The Greenpeace report offered some praise to Yahoo!, which has sited data centers near sources of renewable energy, and Google, which has invested in wind, solar and geothermal power. Google has made two major power purchase agreements for wind energy with Next Era, as Todd Woody reports in Grist.
By contrast, Facebook gets about 53% of its electricity from coal, Greenpeace estimates, slightly more than the national average.
Now, this is a complicated issue, to be sure. Posting photos on Facebook is “greener” than printing them out and sharing them with friends, and email has a lower carbon footprint, safe to say, that letters sent via the postal service.

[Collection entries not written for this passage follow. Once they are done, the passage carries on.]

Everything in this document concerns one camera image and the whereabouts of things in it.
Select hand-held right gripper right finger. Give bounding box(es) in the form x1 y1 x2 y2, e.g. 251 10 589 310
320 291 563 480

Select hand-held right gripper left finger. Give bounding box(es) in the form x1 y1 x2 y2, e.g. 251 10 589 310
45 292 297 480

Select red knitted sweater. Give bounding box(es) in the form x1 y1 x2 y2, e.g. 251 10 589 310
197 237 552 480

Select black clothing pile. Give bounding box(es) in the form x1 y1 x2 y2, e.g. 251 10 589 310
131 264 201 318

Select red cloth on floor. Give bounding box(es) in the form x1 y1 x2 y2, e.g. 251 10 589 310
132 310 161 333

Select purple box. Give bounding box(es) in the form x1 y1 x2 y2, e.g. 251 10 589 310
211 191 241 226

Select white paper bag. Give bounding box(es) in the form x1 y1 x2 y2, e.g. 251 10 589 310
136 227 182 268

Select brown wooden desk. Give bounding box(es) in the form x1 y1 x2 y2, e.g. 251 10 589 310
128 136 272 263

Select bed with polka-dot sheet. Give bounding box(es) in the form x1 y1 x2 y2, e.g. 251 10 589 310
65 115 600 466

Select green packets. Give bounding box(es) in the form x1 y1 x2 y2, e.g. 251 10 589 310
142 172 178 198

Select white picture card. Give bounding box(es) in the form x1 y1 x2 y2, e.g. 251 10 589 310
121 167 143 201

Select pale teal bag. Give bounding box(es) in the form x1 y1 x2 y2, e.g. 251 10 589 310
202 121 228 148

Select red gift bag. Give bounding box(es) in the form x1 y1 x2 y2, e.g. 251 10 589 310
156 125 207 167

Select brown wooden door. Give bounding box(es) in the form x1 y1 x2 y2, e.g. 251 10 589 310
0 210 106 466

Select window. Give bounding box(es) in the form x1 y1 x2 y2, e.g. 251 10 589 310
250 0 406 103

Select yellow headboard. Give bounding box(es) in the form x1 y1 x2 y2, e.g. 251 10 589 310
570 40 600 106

More important, the power of information technology is crucial to addressing energy and climate issues, whether we’re talking about the smart grid, smart buildings, electric cars, managing traffic congestion, finding parking places, or organizing climate activists.
But if companies like Facebook want to be part of the energy/climate solution, and not part of the problem, they need to find ways to stop burning dirty coal — sooner rather than later.
[Disclosure: I was paid by Hewlett Packard to moderate two events on energy-efficient data centers.]